Paths like /admin, /.env, and /.git should be blocked in robots.txt and — more importantly — protected at the server level with authentication or a 403 response. robots.txt alone is not a security control.
Item 19: see the security issues library for per-header fix guides. Or see the most common security issues →
Manual checks catch obvious failures. An automated scan verifies every item across every page simultaneously — including template-generated pages where one misconfiguration propagates at scale. Run a free scan now to see which items pass and which need attention.
Or sign up to use your free scan credit.
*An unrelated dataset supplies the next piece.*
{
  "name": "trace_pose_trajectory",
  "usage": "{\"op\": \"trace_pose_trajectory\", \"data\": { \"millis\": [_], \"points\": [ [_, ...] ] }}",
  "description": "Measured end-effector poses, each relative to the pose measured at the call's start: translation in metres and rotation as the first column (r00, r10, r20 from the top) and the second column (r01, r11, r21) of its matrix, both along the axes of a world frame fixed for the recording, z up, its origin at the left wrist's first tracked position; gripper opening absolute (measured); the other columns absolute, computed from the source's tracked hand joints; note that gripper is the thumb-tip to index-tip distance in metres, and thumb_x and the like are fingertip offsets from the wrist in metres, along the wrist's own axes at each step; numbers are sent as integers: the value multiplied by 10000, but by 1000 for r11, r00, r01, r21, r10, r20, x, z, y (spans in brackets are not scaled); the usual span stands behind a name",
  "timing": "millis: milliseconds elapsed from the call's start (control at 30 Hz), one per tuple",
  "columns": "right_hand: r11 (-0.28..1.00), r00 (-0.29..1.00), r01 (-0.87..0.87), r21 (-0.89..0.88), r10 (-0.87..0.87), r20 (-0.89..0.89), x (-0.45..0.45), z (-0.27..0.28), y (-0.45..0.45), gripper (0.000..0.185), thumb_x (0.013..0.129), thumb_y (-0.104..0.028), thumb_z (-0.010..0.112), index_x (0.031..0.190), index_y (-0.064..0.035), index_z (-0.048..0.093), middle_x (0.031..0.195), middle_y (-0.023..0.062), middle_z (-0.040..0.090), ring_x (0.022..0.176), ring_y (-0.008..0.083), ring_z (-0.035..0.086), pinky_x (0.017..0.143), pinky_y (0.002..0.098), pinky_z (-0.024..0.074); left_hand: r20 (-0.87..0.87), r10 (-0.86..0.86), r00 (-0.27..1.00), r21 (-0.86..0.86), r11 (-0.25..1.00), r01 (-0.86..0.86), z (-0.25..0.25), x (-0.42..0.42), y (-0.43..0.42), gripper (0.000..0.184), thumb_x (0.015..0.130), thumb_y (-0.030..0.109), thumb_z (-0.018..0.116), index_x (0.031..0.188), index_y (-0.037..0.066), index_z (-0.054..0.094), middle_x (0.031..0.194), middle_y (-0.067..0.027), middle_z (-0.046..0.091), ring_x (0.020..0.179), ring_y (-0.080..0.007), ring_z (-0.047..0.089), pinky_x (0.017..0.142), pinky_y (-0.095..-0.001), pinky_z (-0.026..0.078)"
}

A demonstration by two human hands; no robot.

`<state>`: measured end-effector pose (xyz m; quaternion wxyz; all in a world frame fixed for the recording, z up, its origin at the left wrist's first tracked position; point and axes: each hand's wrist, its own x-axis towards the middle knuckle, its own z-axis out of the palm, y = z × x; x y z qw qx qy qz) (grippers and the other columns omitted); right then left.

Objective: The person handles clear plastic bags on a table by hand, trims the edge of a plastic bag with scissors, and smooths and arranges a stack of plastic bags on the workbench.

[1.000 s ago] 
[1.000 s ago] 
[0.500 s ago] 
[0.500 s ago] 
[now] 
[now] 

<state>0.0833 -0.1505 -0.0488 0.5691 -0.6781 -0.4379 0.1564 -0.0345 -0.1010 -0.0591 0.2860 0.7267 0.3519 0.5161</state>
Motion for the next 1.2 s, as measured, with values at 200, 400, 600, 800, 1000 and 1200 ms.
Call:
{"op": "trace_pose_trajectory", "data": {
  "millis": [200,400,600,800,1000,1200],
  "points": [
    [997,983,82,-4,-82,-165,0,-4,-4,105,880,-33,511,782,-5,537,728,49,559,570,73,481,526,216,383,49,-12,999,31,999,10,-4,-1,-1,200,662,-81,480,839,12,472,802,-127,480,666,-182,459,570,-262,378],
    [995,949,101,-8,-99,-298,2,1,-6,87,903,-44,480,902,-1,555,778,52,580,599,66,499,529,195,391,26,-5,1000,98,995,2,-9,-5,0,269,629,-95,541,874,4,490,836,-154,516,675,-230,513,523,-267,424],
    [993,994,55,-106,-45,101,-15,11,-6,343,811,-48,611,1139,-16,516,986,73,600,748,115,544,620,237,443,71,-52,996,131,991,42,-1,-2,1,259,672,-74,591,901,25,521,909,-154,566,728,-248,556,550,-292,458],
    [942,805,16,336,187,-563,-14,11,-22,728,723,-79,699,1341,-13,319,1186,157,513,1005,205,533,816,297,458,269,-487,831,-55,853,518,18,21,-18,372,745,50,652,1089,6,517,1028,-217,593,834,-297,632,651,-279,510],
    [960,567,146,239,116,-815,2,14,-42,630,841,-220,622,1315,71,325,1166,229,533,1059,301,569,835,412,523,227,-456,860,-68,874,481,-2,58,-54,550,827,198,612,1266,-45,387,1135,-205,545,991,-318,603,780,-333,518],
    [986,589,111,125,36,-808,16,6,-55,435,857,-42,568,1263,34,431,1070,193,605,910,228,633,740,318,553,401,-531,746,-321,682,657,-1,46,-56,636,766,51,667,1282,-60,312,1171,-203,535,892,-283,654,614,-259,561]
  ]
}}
View plans for ongoing monitoring.
Use it before launching a new site, immediately after a major CMS migration or template change, and as a recurring audit routine. Each item functions as a test specification that passes or fails.
For active sites, an automated scan weekly catches regressions before they affect rankings. Review the full checklist manually after major redesigns or platform migrations. Scheduled scans in Seoxpert can automate the recurring verification.
The Seoxpert scanner covers: HTTPS, security headers (HSTS, CSP, X-Frame-Options, X-Content-Type-Options), canonical tags, title and meta description length and uniqueness, H1 count, schema presence, Open Graph tags, 4xx errors, redirect chains, Core Web Vitals signals, compression, and robots.txt syntax.
Yes. All 20 items apply to any publicly indexed website — marketing sites, ecommerce, blogs, and SaaS products. Some items like Product schema are only relevant for ecommerce, but the other 19 are universal.